The ability to manipulate the gene, the study’s authors say, could lead to new cancer treatments, and ways to prevent and treat mental disorders such as schizophrenia.
The work – spearheaded by UB researchers Josep M. Jornet, Michal K. Stachowiak, Yongho Bae and Ewa K. Stachowiak – was reported in the June edition of the Proceedings of the Institute of Electrical and Electronics Engineers.

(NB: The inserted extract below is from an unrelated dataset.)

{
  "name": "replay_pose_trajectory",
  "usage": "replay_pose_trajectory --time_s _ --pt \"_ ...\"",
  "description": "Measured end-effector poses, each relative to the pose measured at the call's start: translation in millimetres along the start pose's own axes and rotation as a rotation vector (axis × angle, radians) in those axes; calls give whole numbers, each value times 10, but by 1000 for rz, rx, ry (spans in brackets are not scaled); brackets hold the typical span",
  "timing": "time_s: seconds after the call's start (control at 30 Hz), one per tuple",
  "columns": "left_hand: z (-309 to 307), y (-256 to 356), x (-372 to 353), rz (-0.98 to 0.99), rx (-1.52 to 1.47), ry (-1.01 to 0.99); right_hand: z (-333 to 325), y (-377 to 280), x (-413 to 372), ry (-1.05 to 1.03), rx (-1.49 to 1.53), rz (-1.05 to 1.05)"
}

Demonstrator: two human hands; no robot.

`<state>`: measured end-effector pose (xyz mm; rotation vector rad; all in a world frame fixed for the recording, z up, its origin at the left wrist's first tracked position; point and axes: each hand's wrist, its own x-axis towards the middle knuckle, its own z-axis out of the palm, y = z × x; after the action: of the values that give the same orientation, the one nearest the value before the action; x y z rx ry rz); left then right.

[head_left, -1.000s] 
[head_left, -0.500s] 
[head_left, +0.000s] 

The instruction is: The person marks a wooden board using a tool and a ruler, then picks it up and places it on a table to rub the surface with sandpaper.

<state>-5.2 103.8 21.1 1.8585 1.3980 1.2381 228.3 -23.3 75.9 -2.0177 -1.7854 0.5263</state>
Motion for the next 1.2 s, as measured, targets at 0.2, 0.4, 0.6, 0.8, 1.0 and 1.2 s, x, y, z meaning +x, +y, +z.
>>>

It represents a step forward toward genetic manipulation technology that could upend the treatment of cancer, as well as the prevention and treatment of schizophrenia and other neurological illnesses. It centers on the creation of a new subfield of research the study’s authors are calling “optogenomics,” or controlling the human genome through laser light and nanotechnology.
“The potential of optogenomic interfaces is enormous,” says co-author Josep M. Jornet, PhD, associate professor in the Department of Electrical Engineering in the UB School of Engineering and Applied Sciences. “It could drastically reduce the need for medicinal drugs and other therapies for certain illnesses. It could also change how humans interact with machines.”